DATASET CONTENT below:
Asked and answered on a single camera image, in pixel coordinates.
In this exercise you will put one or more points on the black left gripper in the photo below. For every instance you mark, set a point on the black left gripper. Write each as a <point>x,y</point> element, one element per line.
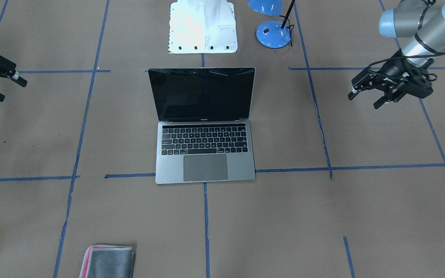
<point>391,70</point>

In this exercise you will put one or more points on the grey laptop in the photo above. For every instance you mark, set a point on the grey laptop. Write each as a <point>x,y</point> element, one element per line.
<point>204,131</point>

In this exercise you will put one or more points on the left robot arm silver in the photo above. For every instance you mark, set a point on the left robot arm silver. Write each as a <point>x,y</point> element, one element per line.
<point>423,23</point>

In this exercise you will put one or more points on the blue desk lamp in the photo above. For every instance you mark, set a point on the blue desk lamp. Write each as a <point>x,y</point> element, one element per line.
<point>273,34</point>

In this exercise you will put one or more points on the grey pink folded cloth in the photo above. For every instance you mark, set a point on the grey pink folded cloth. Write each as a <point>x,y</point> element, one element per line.
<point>108,261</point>

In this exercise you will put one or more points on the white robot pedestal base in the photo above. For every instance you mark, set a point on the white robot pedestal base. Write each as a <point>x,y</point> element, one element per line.
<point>202,26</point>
End of DATASET CONTENT.
Restate word for word the lines running from the line that holds "grey laptop in" to the final line of the entries.

In this exercise you will put one or more points on the grey laptop in the photo above. For every instance you mark, set a point on the grey laptop. Write each as a <point>x,y</point> element, one element per line.
<point>204,131</point>

In this exercise you will put one or more points on the left robot arm silver in the photo above. For every instance you mark, set a point on the left robot arm silver. Write each as a <point>x,y</point> element, one element per line.
<point>423,23</point>

In this exercise you will put one or more points on the blue desk lamp in the photo above. For every instance you mark, set a point on the blue desk lamp. Write each as a <point>x,y</point> element, one element per line.
<point>273,34</point>

In this exercise you will put one or more points on the grey pink folded cloth in the photo above. For every instance you mark, set a point on the grey pink folded cloth. Write each as a <point>x,y</point> element, one element per line.
<point>108,261</point>

In this exercise you will put one or more points on the white robot pedestal base in the photo above. For every instance you mark, set a point on the white robot pedestal base. Write each as a <point>x,y</point> element, one element per line.
<point>202,26</point>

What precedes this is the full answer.